KPA Kabupaten Banjar Latih Kader Posyandu Jadi Ujung Tombak Penanggulangan HIV
MARTAPURA — Komisi Penanggulangan AIDS (KPA) Kabupaten Banjar menggelar kegiatan pelatihan peer education bagi kader Posyandu di Aula Kecamatan Martapura, Kamis (10/9/2026). Pelatihan ini ditujukan untuk memperkuat edukasi, sosialisasi, serta penjangkauan kasus HIV/AIDS langsung di tingkat tapak.
Kepala Dinas Kesehatan Kabupaten Banjar, H Noripansyah, mengapresiasi penyelenggaraan kegiatan tahunan ini. Menurutnya, kader Posyandu memiliki peran strategis sebagai perpanjangan tangan pemerintah dalam menyebarkan informasi kesehatan secara lebih mendalam kepada warga.
“Melalui peningkatan peer education ini, kita ingin meningkatkan pengetahuan dan edukasi bagi para kader kesehatan, khususnya kader Posyandu. Nantinya, kader bisa menyampaikan informasi secara lebih deep ke masyarakat. Mereka adalah ujung tombak kita dalam menyebarkan ilmu,” ujar Noripansyah.
Ia menekankan bahwa penanganan HIV/AIDS masih menghadapi tantangan fenomena gunung es, di mana jumlah kasus terlaporkan umumnya lebih sedikit daripada kondisi riil di lapangan.

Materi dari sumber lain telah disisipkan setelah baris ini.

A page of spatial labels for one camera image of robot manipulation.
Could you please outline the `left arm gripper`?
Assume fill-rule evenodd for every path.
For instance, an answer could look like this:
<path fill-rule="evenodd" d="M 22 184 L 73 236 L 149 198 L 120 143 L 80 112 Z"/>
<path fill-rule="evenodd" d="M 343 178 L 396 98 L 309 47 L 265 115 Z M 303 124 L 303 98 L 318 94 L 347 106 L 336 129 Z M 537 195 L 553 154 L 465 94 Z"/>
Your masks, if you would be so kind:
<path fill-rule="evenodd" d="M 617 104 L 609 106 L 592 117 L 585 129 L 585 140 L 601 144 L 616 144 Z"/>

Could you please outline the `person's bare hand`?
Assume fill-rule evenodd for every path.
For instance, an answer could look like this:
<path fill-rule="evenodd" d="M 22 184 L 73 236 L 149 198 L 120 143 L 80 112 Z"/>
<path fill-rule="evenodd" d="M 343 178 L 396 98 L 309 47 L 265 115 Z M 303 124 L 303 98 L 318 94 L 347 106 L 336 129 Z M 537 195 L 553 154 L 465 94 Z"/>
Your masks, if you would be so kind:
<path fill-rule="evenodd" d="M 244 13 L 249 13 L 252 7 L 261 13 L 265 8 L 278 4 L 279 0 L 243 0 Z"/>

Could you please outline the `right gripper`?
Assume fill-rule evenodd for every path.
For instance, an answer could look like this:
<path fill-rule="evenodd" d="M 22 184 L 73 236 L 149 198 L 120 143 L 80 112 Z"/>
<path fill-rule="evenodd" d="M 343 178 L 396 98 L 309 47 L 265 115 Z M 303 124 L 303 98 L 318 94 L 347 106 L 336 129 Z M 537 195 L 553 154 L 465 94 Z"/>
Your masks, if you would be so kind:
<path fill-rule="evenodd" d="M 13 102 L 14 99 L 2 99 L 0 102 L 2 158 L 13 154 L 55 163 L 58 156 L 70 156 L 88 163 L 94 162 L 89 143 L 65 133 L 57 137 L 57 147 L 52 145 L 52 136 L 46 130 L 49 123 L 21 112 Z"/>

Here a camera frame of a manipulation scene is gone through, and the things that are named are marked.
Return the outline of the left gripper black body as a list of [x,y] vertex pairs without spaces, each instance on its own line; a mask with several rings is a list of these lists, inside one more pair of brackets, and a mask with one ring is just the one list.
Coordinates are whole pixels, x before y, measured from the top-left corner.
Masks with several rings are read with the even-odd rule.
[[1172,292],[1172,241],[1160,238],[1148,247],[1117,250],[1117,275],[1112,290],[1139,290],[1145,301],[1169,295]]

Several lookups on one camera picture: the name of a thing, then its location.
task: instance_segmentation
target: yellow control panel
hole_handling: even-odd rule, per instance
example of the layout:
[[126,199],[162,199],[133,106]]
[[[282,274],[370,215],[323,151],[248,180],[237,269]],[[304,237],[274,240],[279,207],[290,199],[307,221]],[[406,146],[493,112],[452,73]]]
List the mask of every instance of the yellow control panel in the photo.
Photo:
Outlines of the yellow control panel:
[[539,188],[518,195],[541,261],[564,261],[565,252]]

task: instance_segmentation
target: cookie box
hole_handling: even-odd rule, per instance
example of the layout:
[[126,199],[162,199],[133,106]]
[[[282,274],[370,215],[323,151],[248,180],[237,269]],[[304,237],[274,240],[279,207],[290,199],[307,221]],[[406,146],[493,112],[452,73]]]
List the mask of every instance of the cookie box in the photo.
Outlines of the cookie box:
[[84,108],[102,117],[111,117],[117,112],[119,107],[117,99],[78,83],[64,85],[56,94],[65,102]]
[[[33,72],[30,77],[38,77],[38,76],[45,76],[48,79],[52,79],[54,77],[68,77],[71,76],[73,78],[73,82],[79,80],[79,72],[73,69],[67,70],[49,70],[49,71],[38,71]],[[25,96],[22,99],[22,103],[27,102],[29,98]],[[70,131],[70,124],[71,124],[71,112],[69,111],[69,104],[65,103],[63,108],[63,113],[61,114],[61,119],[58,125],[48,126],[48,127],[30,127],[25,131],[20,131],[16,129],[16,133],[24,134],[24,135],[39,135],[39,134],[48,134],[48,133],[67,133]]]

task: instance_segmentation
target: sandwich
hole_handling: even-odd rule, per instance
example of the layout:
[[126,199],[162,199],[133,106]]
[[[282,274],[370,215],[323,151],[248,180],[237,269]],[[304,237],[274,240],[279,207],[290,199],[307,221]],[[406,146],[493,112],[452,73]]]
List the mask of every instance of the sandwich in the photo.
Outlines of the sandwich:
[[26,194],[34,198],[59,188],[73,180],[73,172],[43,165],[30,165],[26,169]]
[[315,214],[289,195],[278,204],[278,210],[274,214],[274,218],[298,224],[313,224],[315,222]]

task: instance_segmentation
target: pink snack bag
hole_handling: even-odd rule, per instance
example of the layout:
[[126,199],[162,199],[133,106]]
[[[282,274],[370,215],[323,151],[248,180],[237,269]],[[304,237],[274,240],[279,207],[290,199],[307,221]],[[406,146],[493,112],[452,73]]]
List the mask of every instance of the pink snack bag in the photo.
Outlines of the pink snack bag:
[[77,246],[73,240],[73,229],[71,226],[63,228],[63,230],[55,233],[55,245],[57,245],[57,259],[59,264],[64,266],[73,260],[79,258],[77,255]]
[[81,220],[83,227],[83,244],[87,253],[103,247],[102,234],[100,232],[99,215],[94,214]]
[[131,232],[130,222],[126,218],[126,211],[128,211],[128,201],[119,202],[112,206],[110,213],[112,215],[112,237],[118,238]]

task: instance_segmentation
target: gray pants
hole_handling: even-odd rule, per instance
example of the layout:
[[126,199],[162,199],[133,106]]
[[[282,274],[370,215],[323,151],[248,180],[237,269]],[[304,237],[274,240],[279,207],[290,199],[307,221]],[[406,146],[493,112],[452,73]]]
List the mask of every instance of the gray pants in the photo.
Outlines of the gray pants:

Oleh karena itu, penguatan edukasi di tingkat masyarakat menjadi krusial.
Sementara itu, Sekretaris KPA Kabupaten Banjar, Wahyu, menjelaskan bahwa pelatihan kali ini menyasar para kader Posyandu di wilayah Kecamatan Martapura dan sekitarnya. Kader diposisikan sebagai garda terdepan untuk melakukan penjangkauan dan pendampingan.
Secara akumulasi, kenaikan kasus HIV di Kabupaten Banjar saat ini berada di bawah 5%. Meski demikian, data menunjukkan bahwa temuan kasus didominasi oleh kelompok usia produktif pada rentang 17–35 tahun.
“Fokus kita adalah mempertahankan kondisi dan menekan penambahan kasus baru. Angka pasti masih terus berjalan karena harus diakumulasi dan dikonfirmasi dulu dengan seluruh penyedia layanan kesehatan, mulai dari rumah sakit, dinas kesehatan, hingga Puskesmas di seluruh Kabupaten Banjar,” jelas Wahyu.
Tantangan utama penanggulangan di lapangan mencakup bentang geografis Kabupaten Banjar yang luas dengan 20 kecamatan, sehingga keterlambatan deteksi dini kerap terjadi. Selain itu, upaya ini diarahkan untuk mencapai target nasional Three Zero, yaitu:
Zero new infection: Tidak ada penularan baru.
Zero AIDS-related death: Tidak ada kematian akibat AIDS.
Zero discrimination: Tidak ada lagi stigma dan diskriminasi.
Wahyu menegaskan bahwa penghapusan stigma sosial masih menjadi tantangan terberat. Ia mengingatkan masyarakat agar tidak panik dan memahami jalur penularan HIV secara benar.
“Secara medis, HIV hanya menular melalui hubungan seksual berisiko, kontak darah, dan cairan tubuh tertentu. HIV tidak menular melalui kontak sosial sehari-hari seperti makan atau minum menggunakan gelas yang sama, menggunakan bantal yang sama, maupun lewat gigitan nyamuk,” tegasnya.
Menutup keterangannya, KPA mengimbau generasi muda, khususnya di Martapura, untuk memegang teguh ajaran agama dan adat istiadat, menjaga pergaulan, serta menghindari konsumsi minuman keras dan obat-obatan terlarang yang berpotensi memicu perilaku seksual berisiko.